The data:
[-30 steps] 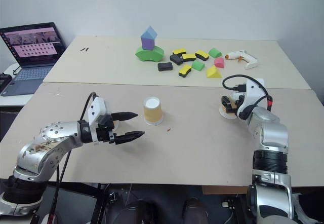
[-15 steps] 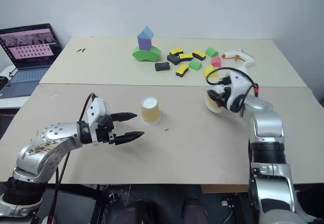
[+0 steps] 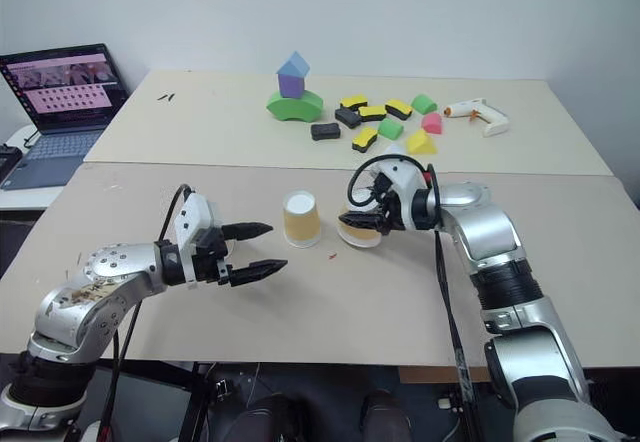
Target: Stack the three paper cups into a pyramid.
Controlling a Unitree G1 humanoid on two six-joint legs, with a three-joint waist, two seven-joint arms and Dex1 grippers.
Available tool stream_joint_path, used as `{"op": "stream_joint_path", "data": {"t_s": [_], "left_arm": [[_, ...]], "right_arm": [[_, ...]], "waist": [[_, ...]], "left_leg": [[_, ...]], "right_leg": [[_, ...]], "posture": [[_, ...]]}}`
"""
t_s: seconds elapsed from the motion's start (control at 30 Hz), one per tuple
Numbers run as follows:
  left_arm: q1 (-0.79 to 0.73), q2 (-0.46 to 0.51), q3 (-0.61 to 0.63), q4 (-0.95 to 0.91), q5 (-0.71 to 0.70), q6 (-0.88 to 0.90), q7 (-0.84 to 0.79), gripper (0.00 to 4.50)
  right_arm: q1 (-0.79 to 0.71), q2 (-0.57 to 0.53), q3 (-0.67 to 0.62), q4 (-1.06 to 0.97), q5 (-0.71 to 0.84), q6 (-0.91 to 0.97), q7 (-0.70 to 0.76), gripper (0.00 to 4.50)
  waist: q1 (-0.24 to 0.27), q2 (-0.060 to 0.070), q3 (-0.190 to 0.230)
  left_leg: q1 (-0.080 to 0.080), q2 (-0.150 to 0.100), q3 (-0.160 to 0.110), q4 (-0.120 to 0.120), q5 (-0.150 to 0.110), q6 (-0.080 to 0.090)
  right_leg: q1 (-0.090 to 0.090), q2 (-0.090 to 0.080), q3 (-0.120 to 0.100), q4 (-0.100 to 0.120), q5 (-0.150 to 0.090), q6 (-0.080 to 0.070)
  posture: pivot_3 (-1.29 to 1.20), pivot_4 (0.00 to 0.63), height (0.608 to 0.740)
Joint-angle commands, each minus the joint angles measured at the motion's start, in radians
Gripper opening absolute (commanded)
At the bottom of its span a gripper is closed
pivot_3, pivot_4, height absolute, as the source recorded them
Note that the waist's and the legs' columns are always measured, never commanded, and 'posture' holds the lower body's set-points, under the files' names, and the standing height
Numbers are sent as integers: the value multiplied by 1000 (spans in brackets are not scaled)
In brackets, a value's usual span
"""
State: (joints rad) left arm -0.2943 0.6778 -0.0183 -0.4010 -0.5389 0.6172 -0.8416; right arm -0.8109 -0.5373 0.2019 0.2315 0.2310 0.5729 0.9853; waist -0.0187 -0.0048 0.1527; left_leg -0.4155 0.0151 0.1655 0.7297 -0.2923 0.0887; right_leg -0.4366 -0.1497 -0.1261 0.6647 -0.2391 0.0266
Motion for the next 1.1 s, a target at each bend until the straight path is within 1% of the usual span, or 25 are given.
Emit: {"op": "stream_joint_path", "data": {"t_s": [0.03,0.13,0.27,0.57,0.63,0.67,0.7,0.73,0.9,1.1], "left_arm": [[8,14,38,-49,-15,8,11,3818],[12,16,43,-55,-15,12,18,3818],[12,13,45,-61,-17,18,25,3818],[18,6,42,-74,-22,26,44,3818],[17,5,42,-74,-24,26,48,3818],[16,5,41,-73,-24,26,49,3818],[16,4,40,-73,-25,26,51,3818],[15,4,40,-72,-25,26,51,3818],[17,-2,37,-66,-21,22,50,3818],[46,-12,24,-72,7,5,63,3818]], "right_arm": [[-53,44,17,31,-15,-51,18,2797],[-88,107,39,75,-28,-71,20,2797],[-128,161,52,151,-56,-116,18,2797],[-159,194,49,237,-92,-172,19,2797],[-158,195,46,243,-98,-179,18,3801],[-157,194,44,241,-99,-178,20,3917],[-154,192,41,235,-96,-175,25,4312],[-151,191,39,228,-92,-172,28,4463],[-128,174,4,114,-45,-108,40,4463],[-84,123,-90,-130,77,52,40,4463]], "waist": [[0,0,0],[-7,0,0],[-11,0,0],[-5,0,0],[-7,0,0],[-8,0,0],[-10,0,0],[-11,0,0],[-16,0,0],[-16,0,0]], "left_leg": [[0,0,0,0,0,0],[0,0,0,0,0,0],[0,0,0,0,0,0],[0,0,0,0,0,0],[0,0,0,0,0,0],[0,0,0,0,0,0],[0,0,0,0,0,0],[0,0,0,0,0,0],[0,0,0,0,0,0],[0,0,0,0,0,0]], "right_leg": [[0,0,0,0,0,0],[0,0,0,0,0,0],[0,0,0,0,0,0],[0,0,0,0,0,0],[0,0,0,0,0,0],[0,0,0,0,0,0],[0,0,0,0,0,0],[0,0,0,0,0,0],[0,0,0,0,0,0],[0,0,0,0,0,0]], "posture": [[0,150,691],[0,150,691],[0,150,691],[0,150,691],[0,150,691],[0,150,691],[0,150,691],[0,150,691],[0,150,691],[0,150,691]]}}
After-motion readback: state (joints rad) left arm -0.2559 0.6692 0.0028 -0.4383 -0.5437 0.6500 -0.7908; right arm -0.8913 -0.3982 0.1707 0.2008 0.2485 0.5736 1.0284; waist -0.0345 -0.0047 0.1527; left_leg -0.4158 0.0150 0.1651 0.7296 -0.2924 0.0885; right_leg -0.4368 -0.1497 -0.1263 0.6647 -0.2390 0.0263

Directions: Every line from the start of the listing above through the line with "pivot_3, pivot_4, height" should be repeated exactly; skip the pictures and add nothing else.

Result of this exercise:
[-30 steps] 
[-15 steps] 
[+0 steps] 
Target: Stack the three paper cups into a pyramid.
Controlling a Unitree G1 humanoid on two six-joint legs, with a three-joint waist, two seven-joint arms and Dex1 grippers.
Available tool stream_joint_path, used as `{"op": "stream_joint_path", "data": {"t_s": [_], "left_arm": [[_, ...]], "right_arm": [[_, ...]], "waist": [[_, ...]], "left_leg": [[_, ...]], "right_leg": [[_, ...]], "posture": [[_, ...]]}}`
"""
t_s: seconds elapsed from the motion's start (control at 30 Hz), one per tuple
Numbers run as follows:
  left_arm: q1 (-0.79 to 0.73), q2 (-0.46 to 0.51), q3 (-0.61 to 0.63), q4 (-0.95 to 0.91), q5 (-0.71 to 0.70), q6 (-0.88 to 0.90), q7 (-0.84 to 0.79), gripper (0.00 to 4.50)
  right_arm: q1 (-0.79 to 0.71), q2 (-0.57 to 0.53), q3 (-0.67 to 0.62), q4 (-1.06 to 0.97), q5 (-0.71 to 0.84), q6 (-0.91 to 0.97), q7 (-0.70 to 0.76), gripper (0.00 to 4.50)
  waist: q1 (-0.24 to 0.27), q2 (-0.060 to 0.070), q3 (-0.190 to 0.230)
  left_leg: q1 (-0.080 to 0.080), q2 (-0.150 to 0.100), q3 (-0.160 to 0.110), q4 (-0.120 to 0.120), q5 (-0.150 to 0.110), q6 (-0.080 to 0.090)
  right_leg: q1 (-0.090 to 0.090), q2 (-0.090 to 0.080), q3 (-0.120 to 0.100), q4 (-0.100 to 0.120), q5 (-0.150 to 0.090), q6 (-0.080 to 0.070)
  posture: pivot_3 (-1.29 to 1.20), pivot_4 (0.00 to 0.63), height (0.608 to 0.740)
Joint-angle commands, each minus the joint angles measured at the motion's start, in radians
Gripper opening absolute (commanded)
At the bottom of its span a gripper is closed
pivot_3, pivot_4, height absolute, as the source recorded them

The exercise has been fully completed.